Task details: Please repeat, from the entries that follow, the lines from the one containing "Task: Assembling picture" through the one containing "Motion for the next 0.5" exactly, adding nothing.

--- Records shown Enclosed Below ---

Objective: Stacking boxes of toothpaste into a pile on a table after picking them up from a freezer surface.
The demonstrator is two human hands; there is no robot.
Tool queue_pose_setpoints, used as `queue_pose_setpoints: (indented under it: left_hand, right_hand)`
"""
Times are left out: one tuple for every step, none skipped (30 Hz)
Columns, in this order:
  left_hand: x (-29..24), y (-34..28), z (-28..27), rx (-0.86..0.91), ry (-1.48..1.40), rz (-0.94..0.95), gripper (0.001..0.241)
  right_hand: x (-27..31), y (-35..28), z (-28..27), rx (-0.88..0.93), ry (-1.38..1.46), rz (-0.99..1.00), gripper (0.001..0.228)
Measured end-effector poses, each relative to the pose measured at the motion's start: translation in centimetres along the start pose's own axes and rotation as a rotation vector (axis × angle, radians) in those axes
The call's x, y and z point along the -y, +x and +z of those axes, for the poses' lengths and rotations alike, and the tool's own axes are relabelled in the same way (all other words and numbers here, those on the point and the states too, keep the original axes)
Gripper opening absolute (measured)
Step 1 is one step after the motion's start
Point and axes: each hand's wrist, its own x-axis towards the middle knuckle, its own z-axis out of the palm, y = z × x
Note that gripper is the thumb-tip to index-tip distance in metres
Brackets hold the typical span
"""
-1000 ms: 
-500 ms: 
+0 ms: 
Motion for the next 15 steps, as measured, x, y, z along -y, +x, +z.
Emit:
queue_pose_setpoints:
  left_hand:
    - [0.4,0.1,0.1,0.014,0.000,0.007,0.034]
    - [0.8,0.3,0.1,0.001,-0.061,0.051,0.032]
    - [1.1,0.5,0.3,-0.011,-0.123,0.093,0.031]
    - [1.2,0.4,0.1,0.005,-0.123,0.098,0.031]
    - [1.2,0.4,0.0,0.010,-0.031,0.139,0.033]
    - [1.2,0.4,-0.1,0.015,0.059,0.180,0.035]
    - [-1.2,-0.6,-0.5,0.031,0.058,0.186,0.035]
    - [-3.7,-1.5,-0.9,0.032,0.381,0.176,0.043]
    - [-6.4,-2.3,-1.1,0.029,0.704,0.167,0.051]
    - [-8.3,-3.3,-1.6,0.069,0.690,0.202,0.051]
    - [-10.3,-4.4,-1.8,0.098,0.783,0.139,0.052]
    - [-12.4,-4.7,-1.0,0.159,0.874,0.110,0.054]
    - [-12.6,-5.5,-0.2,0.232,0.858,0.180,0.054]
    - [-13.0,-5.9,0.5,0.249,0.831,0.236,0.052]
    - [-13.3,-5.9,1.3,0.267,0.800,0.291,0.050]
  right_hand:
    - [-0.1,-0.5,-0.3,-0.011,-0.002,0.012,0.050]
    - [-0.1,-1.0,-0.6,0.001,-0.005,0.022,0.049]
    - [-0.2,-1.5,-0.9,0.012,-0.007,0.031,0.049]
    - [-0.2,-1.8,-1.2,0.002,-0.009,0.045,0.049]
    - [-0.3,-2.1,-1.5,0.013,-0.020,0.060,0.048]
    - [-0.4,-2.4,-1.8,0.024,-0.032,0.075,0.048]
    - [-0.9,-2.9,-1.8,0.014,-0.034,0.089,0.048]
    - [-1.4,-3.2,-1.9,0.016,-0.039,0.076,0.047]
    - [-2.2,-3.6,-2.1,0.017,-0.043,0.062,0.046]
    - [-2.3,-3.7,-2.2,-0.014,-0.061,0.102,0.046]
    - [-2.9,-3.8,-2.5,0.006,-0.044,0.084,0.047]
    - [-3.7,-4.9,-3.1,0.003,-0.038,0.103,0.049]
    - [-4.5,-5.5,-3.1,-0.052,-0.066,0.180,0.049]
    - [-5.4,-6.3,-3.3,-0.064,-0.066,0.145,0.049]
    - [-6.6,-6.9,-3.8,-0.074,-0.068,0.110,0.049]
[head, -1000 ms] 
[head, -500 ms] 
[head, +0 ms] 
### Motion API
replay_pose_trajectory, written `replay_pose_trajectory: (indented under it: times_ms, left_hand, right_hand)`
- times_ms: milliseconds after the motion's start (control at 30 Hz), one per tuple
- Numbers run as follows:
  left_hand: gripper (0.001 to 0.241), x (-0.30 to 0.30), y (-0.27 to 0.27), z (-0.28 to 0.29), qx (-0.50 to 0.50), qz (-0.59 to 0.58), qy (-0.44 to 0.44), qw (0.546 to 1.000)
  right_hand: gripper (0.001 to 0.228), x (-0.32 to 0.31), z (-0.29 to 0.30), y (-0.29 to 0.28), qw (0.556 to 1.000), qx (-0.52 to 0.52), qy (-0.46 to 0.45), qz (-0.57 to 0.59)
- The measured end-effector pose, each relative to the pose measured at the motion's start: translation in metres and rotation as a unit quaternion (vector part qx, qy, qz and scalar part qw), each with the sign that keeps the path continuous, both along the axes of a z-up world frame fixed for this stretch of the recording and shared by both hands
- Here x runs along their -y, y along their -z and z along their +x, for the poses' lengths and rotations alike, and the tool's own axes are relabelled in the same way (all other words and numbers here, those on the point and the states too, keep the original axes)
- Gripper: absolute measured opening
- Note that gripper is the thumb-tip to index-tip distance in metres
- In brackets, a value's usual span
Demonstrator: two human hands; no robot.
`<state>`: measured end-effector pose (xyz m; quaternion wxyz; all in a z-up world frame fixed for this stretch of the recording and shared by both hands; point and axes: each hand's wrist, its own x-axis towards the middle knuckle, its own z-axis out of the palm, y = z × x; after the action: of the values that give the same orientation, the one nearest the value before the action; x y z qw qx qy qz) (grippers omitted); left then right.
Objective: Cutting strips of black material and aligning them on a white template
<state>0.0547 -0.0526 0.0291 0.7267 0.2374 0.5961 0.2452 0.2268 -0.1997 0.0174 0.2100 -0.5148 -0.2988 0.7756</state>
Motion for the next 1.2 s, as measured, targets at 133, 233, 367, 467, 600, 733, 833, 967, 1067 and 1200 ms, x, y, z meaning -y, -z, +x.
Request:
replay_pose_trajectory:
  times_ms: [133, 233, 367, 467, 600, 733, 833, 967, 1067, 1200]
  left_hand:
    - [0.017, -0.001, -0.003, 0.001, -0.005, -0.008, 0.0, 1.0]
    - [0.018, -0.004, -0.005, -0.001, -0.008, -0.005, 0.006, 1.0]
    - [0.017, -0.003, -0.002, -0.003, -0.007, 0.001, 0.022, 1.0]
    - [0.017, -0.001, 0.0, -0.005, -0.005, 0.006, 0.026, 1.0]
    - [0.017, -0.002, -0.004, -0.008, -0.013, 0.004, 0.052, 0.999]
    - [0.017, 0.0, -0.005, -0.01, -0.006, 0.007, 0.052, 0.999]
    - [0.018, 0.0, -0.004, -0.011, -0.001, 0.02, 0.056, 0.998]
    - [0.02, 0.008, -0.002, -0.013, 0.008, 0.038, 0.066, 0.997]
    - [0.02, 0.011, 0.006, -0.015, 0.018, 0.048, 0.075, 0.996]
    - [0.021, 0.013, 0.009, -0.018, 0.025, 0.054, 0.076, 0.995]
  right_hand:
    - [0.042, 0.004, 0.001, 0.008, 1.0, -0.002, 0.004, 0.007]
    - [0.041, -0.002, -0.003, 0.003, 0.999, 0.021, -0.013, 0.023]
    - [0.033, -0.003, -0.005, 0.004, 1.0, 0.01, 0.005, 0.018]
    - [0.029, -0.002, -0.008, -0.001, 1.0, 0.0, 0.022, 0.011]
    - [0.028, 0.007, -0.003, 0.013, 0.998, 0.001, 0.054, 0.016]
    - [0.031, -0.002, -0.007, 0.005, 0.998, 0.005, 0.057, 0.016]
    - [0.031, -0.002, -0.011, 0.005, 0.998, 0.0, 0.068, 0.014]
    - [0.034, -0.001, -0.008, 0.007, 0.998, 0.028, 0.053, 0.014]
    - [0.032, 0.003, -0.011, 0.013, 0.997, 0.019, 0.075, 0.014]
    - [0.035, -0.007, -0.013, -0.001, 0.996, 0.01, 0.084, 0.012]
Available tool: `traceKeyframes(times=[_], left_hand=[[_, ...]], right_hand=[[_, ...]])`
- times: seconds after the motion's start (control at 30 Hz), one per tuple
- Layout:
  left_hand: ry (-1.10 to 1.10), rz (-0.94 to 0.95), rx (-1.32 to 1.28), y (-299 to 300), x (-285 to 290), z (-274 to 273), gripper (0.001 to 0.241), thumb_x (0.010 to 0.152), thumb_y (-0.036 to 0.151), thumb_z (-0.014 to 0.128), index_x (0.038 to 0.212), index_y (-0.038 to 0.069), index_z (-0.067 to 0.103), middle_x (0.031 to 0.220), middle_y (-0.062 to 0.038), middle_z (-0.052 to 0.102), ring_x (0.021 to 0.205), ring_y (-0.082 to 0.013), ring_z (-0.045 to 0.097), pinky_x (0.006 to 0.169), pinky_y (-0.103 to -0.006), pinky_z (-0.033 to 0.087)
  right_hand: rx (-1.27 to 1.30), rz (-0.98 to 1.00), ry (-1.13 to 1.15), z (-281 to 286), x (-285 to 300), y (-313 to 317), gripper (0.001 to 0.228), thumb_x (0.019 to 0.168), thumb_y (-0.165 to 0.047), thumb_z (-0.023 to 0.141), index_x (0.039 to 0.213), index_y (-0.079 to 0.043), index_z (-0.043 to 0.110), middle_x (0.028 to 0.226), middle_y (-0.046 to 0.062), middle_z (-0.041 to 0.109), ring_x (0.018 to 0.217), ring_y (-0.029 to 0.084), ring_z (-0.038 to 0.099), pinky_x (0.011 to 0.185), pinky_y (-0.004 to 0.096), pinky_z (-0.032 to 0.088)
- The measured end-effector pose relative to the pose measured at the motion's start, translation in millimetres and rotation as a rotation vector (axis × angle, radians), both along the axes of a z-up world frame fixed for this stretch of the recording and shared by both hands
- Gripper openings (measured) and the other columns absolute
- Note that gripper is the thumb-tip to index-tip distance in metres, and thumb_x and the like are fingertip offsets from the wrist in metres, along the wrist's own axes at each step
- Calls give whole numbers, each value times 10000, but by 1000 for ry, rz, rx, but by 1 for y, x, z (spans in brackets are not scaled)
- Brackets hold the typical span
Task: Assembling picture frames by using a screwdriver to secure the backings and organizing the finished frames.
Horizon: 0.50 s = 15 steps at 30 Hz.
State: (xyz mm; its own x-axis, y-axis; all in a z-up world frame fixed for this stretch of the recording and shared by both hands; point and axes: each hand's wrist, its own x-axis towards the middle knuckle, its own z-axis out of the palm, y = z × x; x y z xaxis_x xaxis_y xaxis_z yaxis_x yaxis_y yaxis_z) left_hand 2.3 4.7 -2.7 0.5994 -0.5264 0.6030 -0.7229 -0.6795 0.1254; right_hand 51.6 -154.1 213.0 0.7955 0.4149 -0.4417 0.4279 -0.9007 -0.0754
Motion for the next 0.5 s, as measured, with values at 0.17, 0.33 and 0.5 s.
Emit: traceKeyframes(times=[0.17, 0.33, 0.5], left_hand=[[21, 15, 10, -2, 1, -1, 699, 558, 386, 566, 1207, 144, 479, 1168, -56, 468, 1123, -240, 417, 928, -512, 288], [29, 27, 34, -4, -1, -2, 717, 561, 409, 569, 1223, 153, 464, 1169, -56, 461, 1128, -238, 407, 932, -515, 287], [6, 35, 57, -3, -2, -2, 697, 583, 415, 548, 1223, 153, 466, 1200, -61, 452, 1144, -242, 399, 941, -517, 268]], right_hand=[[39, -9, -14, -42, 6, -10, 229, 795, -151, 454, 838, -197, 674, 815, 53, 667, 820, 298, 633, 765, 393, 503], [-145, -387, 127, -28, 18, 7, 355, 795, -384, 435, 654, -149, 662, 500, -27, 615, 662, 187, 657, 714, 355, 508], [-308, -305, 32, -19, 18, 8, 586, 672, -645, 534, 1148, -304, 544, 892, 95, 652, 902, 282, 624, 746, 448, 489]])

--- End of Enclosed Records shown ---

Answer space:
Task: Assembling picture frames by using a screwdriver to secure the backings and organizing the finished frames.
Horizon: 0.50 s = 15 steps at 30 Hz.
State: (xyz mm; its own x-axis, y-axis; all in a z-up world frame fixed for this stretch of the recording and shared by both hands; point and axes: each hand's wrist, its own x-axis towards the middle knuckle, its own z-axis out of the palm, y = z × x; x y z xaxis_x xaxis_y xaxis_z yaxis_x yaxis_y yaxis_z) left_hand 2.3 4.7 -2.7 0.5994 -0.5264 0.6030 -0.7229 -0.6795 0.1254; right_hand 51.6 -154.1 213.0 0.7955 0.4149 -0.4417 0.4279 -0.9007 -0.0754
Motion for the next 0.5 s, as measured, with values at 0.17, 0.33 and 0.5 s.

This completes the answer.